Recently I discovered Looker, a relatively new Business Intelligence (BI) platform which utilises a YAML based modeling language LookML. LookML is core engine of Looker. LookML offers a very powerful, highly expressive yet lightweight modeling layer. LookML combines data modelling with on-demand data transformations, and data derivations at the same layer. This kind of late-binding modeling bypasses traditional ETL based data loading and warehousing.
Lack of agilitiy is one of the biggest pains with traditional BI workflows. Often you have multiple data sources and a daily batch ETL process loads data in warehouse. Daily report snapshots (often csv or excel files) are generated from data warehouse. With this kind of workflow there is hardly any scope for experimentation. Ad hoc data requests take way to long. A minor change in report snapshot or ETL process may take upto a week.
Looker changes all of that. First, Looker can connect source databases directly and work with raw data. This means data used for reporting and visualisation is fresh and untransformed. Second, with LookML one can model very complex business logic with ease. LookML models are extensible, and reusable. In LookML model, you can define the key metrics and queries once and reuse them throughout the model. Third, LookML enables on-demand data transformations and derivation (closer to or at, query time) which means reports and visualisation are based on fresh data. Last but not least, LookML model files can be version controlled (GIT integration) and hence Looker provide a sophisticated change management provide.
Enough talking lets see a quick example which is borrowed from the Looker blog to demonstrate power and ease of LookML.

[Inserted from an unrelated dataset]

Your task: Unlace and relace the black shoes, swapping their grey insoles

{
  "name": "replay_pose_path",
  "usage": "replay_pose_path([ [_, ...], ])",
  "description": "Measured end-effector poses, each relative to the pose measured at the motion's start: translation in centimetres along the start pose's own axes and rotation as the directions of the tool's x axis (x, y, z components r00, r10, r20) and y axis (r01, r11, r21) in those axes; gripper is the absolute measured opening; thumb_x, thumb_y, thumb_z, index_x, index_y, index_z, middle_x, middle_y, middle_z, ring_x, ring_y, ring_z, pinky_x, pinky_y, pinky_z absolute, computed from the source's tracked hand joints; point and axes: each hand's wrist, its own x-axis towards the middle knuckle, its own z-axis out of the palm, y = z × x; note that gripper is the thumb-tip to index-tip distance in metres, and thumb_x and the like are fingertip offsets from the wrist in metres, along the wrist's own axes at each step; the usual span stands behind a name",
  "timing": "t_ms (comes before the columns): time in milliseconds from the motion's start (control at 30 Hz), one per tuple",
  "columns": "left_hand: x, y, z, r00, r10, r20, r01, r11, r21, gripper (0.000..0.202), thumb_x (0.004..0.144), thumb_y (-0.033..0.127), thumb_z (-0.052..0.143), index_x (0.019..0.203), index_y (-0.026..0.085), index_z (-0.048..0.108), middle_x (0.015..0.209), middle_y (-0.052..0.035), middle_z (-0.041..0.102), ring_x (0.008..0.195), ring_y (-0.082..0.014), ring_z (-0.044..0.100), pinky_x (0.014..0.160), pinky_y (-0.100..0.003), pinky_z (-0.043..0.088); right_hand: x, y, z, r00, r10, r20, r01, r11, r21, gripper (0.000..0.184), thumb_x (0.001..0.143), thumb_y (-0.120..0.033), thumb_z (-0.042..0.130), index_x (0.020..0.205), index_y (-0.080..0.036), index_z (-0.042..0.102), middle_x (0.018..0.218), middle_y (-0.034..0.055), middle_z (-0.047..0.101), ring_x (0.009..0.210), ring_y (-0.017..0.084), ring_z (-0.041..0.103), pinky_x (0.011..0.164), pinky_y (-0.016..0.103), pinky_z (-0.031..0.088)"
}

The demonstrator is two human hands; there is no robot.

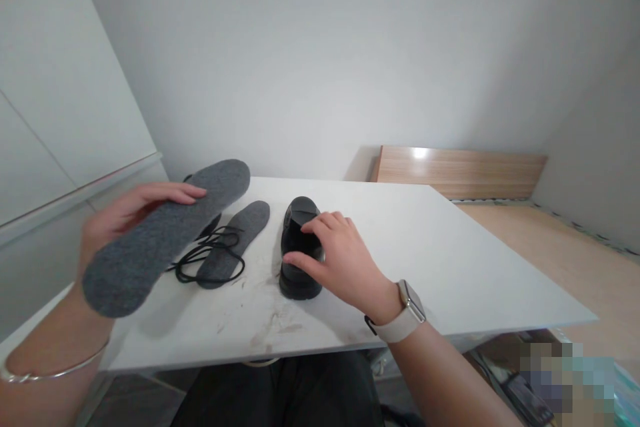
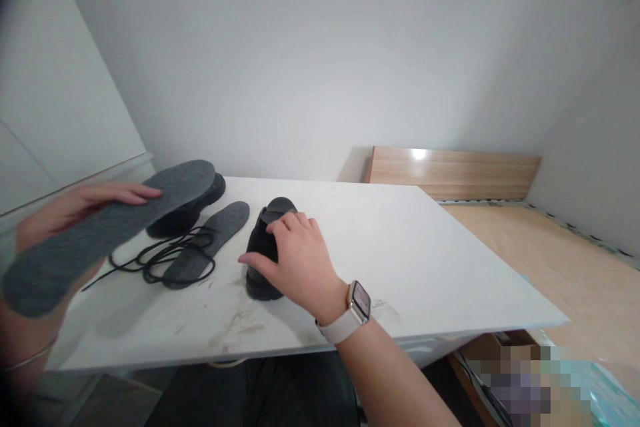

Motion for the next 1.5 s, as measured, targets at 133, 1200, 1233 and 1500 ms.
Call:
replay_pose_path([
  [133, -2.9, -3.7, -2.5, 0.914, -0.216, 0.342, 0.192, 0.976, 0.103, 0.017, 0.080, 0.029, 0.067, 0.094, 0.021, 0.068, 0.116, -0.0066, 0.071, 0.109, -0.0254, 0.066, 0.092, -0.034, 0.053, -0.1, -0.2, 1.2, 0.975, -0.035, 0.220, 0.056, 0.994, -0.090, 0.039, 0.087, -0.056, 0.068, 0.095, -0.017, 0.070, 0.095, 0.0068, 0.071, 0.098, 0.025, 0.061, 0.095, 0.044, 0.037],
  [1200, -5.8, -6.6, -1.3, 0.745, -0.375, 0.551, 0.142, 0.897, 0.419, 0.035, 0.096, 0.027, 0.041, 0.100, 0.024, 0.075, 0.127, -0.0047, 0.070, 0.121, -0.0233, 0.061, 0.109, -0.040, 0.044, 14.0, -0.4, 14.6, 0.983, -0.167, 0.075, 0.178, 0.968, -0.177, 0.018, 0.097, -0.025, 0.055, 0.102, -0.011, 0.066, 0.105, 0.0120, 0.069, 0.106, 0.028, 0.054, 0.092, 0.041, 0.038],
  [1233, -5.7, -6.4, -1.3, 0.744, -0.381, 0.549, 0.148, 0.895, 0.421, 0.033, 0.096, 0.026, 0.042, 0.100, 0.024, 0.075, 0.127, -0.0045, 0.070, 0.121, -0.0234, 0.061, 0.109, -0.040, 0.044, 13.8, -0.4, 14.5, 0.984, -0.164, 0.066, 0.173, 0.970, -0.172, 0.020, 0.097, -0.025, 0.055, 0.103, -0.010, 0.065, 0.105, 0.0127, 0.068, 0.106, 0.028, 0.053, 0.092, 0.041, 0.039],
  [1500, -5.6, -6.2, -1.5, 0.841, -0.221, 0.493, -0.089, 0.844, 0.529, 0.039, 0.084, 0.013, 0.042, 0.096, 0.025, 0.077, 0.129, -0.0044, 0.068, 0.113, -0.0269, 0.060, 0.102, -0.043, 0.045, 9.0, -0.6, 10.9, 0.965, -0.253, -0.064, 0.250, 0.967, -0.057, 0.038, 0.096, -0.020, 0.053, 0.133, -0.010, 0.053, 0.137, 0.0139, 0.052, 0.127, 0.025, 0.040, 0.111, 0.037, 0.032],
])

Lets say you are running an ecommerce store and want to calculate dashboard view for the total amount of orders and may be tier them. Your ecommerce store database has 3 tables: order, order items and inventory items.
Following LookML model will render our desired dashboard view.
- view: Order
fields:
- dimension: total_amount_of_order_usd
type: number
decimals: 2
sql:
(SELECT SUM(order_items.sale_price)
FROM order_items
WHERE order_items.order_id = orders.id)
- dimension: total_amount_of_order_usd_tier
type: tier
sql: ${total_amount_of_order_usd}
tiers: [0,10,5,150,500,1000]
As you can see, dimension total_amount_of_order_usd
was defined once and then reused to calculate total_amount_of_order_usd_tier
dimension using a handy Looker in-built function tier
. You can see outcome below.
All these dashboard views can be generated, altered, and updated - without the need to rewrite any SQL. You define your key dimensions with essential business logic once, then reference them within other dimensions and measures. To me that is a hell of a lot better than traditional BI workflow, allowing quicker iteration and experimentation.